Sometimes -- though much more rarely -- you even see molestation issues pop up in dissolution (divorce) cases.  Wife's making a claim, Husband's making a claim, etc.

But rarely do you see molestation issues in (1) high-value divorce cases, (2) involving a ton of attorney's fees.  (Which is perhaps not surprising, because sex offenders tend not to be fabulously wealthy.  With limited exceptions.)

So here, for example, you've got an otherwise run of the mill divorce case.  Two people get married in November 2000:  Richard Uzelac (Husband) and Catherine Perow (Wife).  What's a little unusual for the happy couple is that Mr. Uzelac was a convicted sex offender.  Which Ms. Perow apparently knew.

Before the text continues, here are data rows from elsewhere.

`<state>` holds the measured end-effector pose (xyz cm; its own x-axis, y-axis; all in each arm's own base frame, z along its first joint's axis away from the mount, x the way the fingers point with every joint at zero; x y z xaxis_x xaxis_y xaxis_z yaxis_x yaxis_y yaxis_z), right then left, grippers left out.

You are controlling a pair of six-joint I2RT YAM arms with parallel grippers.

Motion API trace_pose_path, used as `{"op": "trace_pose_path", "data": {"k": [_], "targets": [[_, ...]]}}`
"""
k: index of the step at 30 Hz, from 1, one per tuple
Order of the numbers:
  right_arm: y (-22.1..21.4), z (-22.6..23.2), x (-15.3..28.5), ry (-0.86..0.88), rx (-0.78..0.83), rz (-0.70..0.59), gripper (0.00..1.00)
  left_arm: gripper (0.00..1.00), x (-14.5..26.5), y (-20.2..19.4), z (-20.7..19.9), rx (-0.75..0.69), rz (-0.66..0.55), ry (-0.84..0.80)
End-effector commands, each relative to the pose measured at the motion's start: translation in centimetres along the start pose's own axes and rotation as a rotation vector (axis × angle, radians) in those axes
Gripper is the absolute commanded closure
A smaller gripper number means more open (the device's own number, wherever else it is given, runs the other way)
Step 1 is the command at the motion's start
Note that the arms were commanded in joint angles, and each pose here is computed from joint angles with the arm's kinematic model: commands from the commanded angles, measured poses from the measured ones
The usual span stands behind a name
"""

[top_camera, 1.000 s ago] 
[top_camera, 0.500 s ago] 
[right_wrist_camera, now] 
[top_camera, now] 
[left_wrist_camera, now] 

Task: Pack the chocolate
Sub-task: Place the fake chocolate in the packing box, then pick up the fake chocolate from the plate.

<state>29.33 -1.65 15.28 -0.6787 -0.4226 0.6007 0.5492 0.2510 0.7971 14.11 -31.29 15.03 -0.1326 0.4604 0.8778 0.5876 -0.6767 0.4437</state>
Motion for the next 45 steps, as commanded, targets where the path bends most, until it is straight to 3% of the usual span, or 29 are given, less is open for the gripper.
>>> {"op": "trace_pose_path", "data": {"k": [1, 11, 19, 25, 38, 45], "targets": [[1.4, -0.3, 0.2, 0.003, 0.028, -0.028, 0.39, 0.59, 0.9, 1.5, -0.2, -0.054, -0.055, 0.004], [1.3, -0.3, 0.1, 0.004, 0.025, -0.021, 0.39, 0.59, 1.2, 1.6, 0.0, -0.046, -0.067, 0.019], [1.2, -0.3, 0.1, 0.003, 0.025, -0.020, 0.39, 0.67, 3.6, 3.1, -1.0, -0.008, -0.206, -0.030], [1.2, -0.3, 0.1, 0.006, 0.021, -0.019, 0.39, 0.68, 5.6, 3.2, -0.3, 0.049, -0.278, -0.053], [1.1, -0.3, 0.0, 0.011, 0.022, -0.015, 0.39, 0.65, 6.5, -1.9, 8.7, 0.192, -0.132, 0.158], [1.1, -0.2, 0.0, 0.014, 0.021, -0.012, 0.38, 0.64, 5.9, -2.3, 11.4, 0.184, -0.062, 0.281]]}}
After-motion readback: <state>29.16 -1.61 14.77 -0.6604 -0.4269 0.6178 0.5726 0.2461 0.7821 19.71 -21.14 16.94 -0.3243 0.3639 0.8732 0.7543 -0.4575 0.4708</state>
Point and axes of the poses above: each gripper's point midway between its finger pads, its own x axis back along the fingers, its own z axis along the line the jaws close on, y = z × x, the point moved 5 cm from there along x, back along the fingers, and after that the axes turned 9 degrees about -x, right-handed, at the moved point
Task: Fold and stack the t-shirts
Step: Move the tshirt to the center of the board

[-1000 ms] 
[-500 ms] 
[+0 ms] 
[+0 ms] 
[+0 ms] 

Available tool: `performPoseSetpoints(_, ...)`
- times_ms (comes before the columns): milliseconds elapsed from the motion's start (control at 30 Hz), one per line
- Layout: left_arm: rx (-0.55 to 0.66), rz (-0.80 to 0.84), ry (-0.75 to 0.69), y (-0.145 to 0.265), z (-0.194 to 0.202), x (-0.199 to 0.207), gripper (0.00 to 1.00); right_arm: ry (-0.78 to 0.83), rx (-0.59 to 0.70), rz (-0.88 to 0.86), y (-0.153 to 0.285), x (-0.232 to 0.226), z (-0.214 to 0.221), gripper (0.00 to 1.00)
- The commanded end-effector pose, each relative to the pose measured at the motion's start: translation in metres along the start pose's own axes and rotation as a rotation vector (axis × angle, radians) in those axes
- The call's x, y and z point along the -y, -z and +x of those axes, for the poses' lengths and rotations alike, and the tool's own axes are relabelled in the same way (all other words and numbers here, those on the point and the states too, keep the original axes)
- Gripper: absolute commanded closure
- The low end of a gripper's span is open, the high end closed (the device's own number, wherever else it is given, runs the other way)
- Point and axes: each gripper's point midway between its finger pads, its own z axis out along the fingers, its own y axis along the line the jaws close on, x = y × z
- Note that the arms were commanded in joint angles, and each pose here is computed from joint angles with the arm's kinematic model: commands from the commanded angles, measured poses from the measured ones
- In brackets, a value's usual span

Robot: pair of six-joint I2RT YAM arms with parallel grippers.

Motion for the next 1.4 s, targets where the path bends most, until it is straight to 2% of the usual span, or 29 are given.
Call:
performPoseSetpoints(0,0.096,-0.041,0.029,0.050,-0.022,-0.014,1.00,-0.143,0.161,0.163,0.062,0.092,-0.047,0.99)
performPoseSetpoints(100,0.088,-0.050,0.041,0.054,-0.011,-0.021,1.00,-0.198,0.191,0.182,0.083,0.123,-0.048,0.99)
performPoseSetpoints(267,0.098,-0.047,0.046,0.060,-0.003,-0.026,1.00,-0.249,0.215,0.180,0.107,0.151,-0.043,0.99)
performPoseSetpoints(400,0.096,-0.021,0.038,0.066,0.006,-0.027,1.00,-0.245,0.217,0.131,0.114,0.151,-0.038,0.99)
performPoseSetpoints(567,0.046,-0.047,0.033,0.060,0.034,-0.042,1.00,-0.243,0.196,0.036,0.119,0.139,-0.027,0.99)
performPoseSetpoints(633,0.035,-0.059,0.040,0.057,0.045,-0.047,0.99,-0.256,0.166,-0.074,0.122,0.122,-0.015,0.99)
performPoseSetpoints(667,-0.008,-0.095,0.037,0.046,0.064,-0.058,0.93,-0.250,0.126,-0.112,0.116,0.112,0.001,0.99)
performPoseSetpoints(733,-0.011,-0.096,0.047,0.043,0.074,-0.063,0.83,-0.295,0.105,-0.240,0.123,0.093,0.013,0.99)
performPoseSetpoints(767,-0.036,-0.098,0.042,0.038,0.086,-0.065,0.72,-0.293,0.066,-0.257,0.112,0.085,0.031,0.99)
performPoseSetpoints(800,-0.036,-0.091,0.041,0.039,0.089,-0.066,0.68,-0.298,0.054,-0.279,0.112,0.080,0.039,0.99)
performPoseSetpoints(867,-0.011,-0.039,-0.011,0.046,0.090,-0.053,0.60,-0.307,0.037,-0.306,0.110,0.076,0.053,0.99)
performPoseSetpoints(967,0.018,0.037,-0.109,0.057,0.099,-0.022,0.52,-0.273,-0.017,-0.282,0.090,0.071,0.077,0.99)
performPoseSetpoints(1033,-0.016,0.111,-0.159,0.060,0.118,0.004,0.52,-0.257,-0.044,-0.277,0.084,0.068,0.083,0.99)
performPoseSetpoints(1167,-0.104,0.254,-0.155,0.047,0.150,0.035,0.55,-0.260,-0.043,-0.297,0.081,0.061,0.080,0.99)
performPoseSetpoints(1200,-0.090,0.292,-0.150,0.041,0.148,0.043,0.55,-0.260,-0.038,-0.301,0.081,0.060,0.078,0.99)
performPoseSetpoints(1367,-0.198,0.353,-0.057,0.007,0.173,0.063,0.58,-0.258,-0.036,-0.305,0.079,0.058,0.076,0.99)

But she didn't know the details of the alleged offense.  Which, to me, seem pretty important; e.g., something that one should discuss prior to the actual marriage.

Those details are fairly important, since it turns out that Mr. Uzelac was convicted of molesting his stepdaughter for several years.  An even that, understandably, takes on a somewhat heightened significance when Ms. Perow gets pregnant and has . . . a daughter.

Mr. Uzelac and Ms. Perow separate, and then get divorced.  They share custody of the daughter, with Ms. Perow having primary custody.  Mr.  Uzelac gets custody of his daughter 7 to 12 hours a week, and Ms. Perow gets custody the rest of the week.  Fine.

A couple years later, Mr. Uzelac files a petition to change the custody arrangement to 50/50.  Thereby reducing his child support payments as well.

When Mr Uzelac filed his petition, can you guess what salient fact he neglected to mention to the Court?

Yes.  No mention of the fact that he was a convicted sex offender, nor the details of this offense.  Something that a trial court trying to figure out who should have custody of a daughter might want to learn about, no?

Ms. Perow opposes the petition and prevails.  And gets the attorney's fees she spent litigating the thing.  Nearly $150,000 worth.  "[B]ecause husband’s request for modification of the custody order had been 'fatally flawed from the outset because he did not disclose his status as a registered sex-offender,' and because husband had 'scuttled wife’s proposed settlement' at the last minute."

Plus, on appeal, Ms. Perow not only wins again, but orders that Husband pay her costs.

It's one little fact, that whole "sex offender" thing.  But it's a pretty important one.

Not something that you should leave out of your papers.